こうしたステキなアナウンスが流れることのある地下鉄だが、それゆえに面白い大会も開催されている。ソウル交通公社が毎年行っている「最優秀アナウンス王選抜大会」だ。筆者、初めてこの大会の存在を知ったときは、 交通機関が「アナウンス王」選抜!? と、くすっと笑ってしまったが、その後調べてみると、1998年から続くそれなりに歴史ある大会だった。ソウルの地下鉄1~8号線、計15事業所から選り抜き1名ずつ挑戦者が集い、理論、実技、顧客からの評価などを総合して最優秀者を選ぶのだが、面白いのが「実技試験」だ。突発事故や乗客をいたわる文章を作成後、実際にアナウンスをして披露するのだ。
2022年、ソウル交通公社に乗客から寄せられた称賛の声の72%は、感動的な車内アナウンスに感謝するものだったという。緊急時にいかに迅速かつ正確なアナウンスが行えるかという能力は言うまでもなく大切なものだが、乗客をいたわったり、励ましたりする車内アナウンスも、韓国の地下鉄界では、もはや大切な顧客サービスとして認識されているというわけだ。
この大会とは別に、乗客から100件以上の高評価を得たことのある運転士や関連職員だけが加入できる「センチュリークラブ」なるものもある。メンバーの中には過去約10年の間に2000件近い称賛の声が寄せられた運転士もいるというから驚きだ。
カリスマ運転士の誕生
このように、車内アナウンスで話題になった運転士たちは、しばしばメディアで取り上げられる。中には全国的に有名になる人も。「最優秀アナウンス王選抜大会」で最優秀賞を受賞したことがある地下鉄5号線運転士のヤン・ウォンソクさんもそのうちの1人。テレビに出演するだけでなく、これまでに行ってきたアナウンスの数々を収録したエッセイ本も出版している。
彼を一躍有名にしたアナウンスは、大学修学能力試験(日本の大学入学共通テストにあたる)の当日、多くの受験生に向けて発信した次のような激励の言葉だった。

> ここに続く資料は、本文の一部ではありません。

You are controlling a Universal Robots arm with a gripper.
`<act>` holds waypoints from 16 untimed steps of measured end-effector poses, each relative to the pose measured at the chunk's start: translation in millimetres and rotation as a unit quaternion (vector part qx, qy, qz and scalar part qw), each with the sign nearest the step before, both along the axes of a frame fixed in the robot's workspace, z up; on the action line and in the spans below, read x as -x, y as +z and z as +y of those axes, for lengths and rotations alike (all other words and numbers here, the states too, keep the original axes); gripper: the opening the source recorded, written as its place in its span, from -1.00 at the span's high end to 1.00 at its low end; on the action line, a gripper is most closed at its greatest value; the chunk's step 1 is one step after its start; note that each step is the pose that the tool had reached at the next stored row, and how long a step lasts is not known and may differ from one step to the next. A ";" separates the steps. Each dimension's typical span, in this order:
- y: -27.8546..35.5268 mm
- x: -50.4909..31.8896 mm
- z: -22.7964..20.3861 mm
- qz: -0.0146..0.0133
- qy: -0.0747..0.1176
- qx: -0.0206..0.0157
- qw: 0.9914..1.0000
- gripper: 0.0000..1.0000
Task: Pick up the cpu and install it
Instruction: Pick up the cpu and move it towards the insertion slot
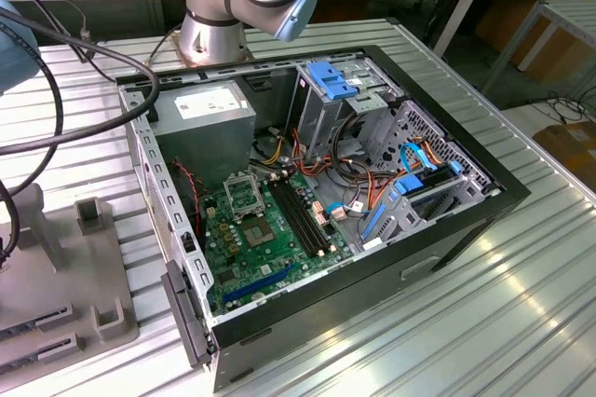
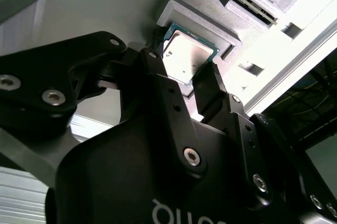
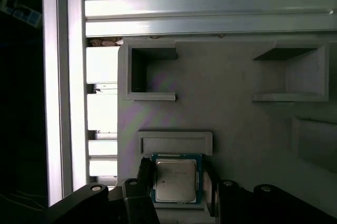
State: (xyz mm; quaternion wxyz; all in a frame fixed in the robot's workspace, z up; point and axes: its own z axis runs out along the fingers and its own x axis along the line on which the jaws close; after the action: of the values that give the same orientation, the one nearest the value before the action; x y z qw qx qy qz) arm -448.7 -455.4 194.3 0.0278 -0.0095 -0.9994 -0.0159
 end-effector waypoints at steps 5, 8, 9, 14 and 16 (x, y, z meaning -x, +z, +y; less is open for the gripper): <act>-0.8 0.1 1.0 0.000 0.007 0.000 1.000 0.04; -1.0 0.1 1.5 0.000 0.007 0.000 1.000 0.04; -0.9 0.1 1.5 0.000 0.007 0.000 1.000 0.04; -1.0 0.1 1.6 0.000 0.007 0.000 1.000 0.00; -1.1 0.1 1.7 0.000 0.007 0.000 1.000 -0.12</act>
State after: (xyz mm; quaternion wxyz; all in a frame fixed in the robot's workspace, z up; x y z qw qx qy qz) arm -448.8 -453.8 193.2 0.0279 -0.0025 -0.9995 -0.0157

「受験生の皆さん、今日は皆さんが社会に出るための最初の関門となる日です。これまでの努力を出し切り、最善を尽くせるよう願っています。乗客の皆さんも、制服を着ていたり、分厚いカバンを持っていたりする学生を見かけたら、励ましの言葉をかけてあげてはいかがでしょうか」(一部省略)
ちなみに、 ヤンさんも「センチュリークラブ」のメンバーとのことだ。
何かとストレスを感じやすい公共交通機関だからこそ、温かな想いあふれるアナウンスはありがたい。本稿を書きながら筆者、また感動のアナウンスを聞いてみたくなった。明日地下鉄に乗るときはイヤホンは外しておこう、そう心に決めた。